Countries that peg their currencies to the dollar also face this inflation. This is why even oil exporting Gulf countries are facing double digit inflation. These countries need to de-peg their respective currencies in order to untie the inflationary link.
Gold-based bilateral and multilateral trade agreements among countries is another powerful way to mitigate the problem. Here it is important to make sure that both the pricing and settlement are done using gold. Volatility and inflation cannot be mitigated by pricing in fiat currencies but settling in gold. In this regard, even simple barter arrangements in international trade would do a lot more good than the present reserve system employed.
At the national level, a number of things can be done. Countries can emulate India, for example, that has forbidden the trading of grains in the futures market. After all, it is the speculation in the commodities market that is significantly propping up prices. But for long-term solutions, countries can introduce real-money payment systems, parallel and complimentary to the existing fiat national currencies. Real money systems use real commodities as units of account. This includes using gold, silver and other commodities as monetary units.
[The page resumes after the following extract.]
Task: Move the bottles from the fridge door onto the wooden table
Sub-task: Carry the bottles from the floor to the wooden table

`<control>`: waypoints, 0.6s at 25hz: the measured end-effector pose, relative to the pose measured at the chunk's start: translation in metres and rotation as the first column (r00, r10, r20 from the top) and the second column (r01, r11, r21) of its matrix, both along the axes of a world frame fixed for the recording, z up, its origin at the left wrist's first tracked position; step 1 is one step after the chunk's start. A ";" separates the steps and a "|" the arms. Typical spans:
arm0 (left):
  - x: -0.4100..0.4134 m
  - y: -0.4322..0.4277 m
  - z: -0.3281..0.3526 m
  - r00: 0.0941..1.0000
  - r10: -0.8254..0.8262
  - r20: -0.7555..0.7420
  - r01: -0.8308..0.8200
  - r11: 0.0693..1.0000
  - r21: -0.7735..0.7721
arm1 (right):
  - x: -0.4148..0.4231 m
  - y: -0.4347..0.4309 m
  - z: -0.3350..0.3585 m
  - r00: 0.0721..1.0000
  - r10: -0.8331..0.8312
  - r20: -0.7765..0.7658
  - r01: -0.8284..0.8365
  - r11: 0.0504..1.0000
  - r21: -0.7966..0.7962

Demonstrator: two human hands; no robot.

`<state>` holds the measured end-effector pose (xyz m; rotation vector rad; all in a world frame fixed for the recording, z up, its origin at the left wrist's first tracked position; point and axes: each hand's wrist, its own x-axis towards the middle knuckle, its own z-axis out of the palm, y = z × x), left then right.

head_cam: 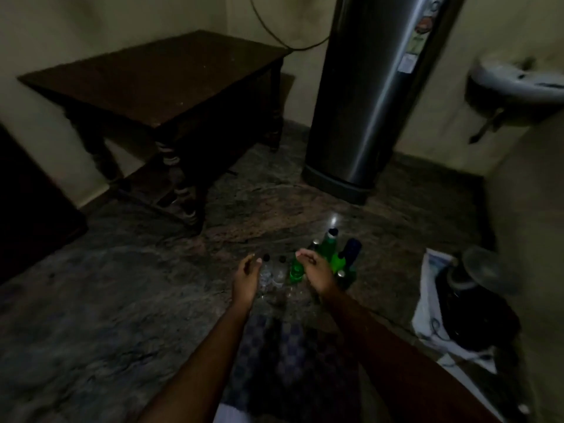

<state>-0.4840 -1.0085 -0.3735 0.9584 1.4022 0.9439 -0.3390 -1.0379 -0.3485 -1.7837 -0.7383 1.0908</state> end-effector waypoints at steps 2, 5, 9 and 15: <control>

Electronic gold-payment systems like e-gold, goldmoney etc. are examples of such systems already in operation.
When real commodities are used as units of account, inflation would virtually disappear. Only temporal inflation due to reasons like supply shocks may thereafter occur.
At their respective levels, individuals and businesses can convert excess cash holdings into gold and the like. Gold has proven a reliable hedge against inflation over centuries. Businesses and individuals can also transact their dealings using gold. Business chambers can implement gold-payment systems among members and periodically nett-off accounts before settling. In this way a lot of trade can take place with little money. Commercial barter exchanges also have similar characteristics. This is like the multilateral payments arrangements among countries but at the business-to-business level.
States, towns and communities should be allowed to implement their own complementary local currencies, particularly those based on real-monies. Complementary currencies increase business transactions within a region or locality by complementing the scarce national currencies. National currencies tend to leave small towns and villages to the cities, but complementary currencies fill in the gap and encourage exchange. They strengthen the local economy by maximizing the circulation of money within a defined region. Hence, complementary currencies are powerful ways to tackle unemployment problems. Additionally, such currencies are non-inflationary in nature because they are created as and when goods and services are created.
Just lately, the small town of Lewes in Sussex, England, issued its own currency to address the problem. Many such examples exist including the town of Totnes and the Southern Berkshire region in Massachusetts, US. There are also others that operate worldwide under the name “local exchange trading schemes” or LETS.
In conclusion, the global inflation problem can be solved but nations must be proactive and willing to provide the political will for solutions such as above if they are serious enough to put the welfare of the people as a priority.
The solution to the dollar, and now the global food crisis lies, therefore, in what Sir Isaac Newton once remarked, that in applied mathematics one needs to define one’s units.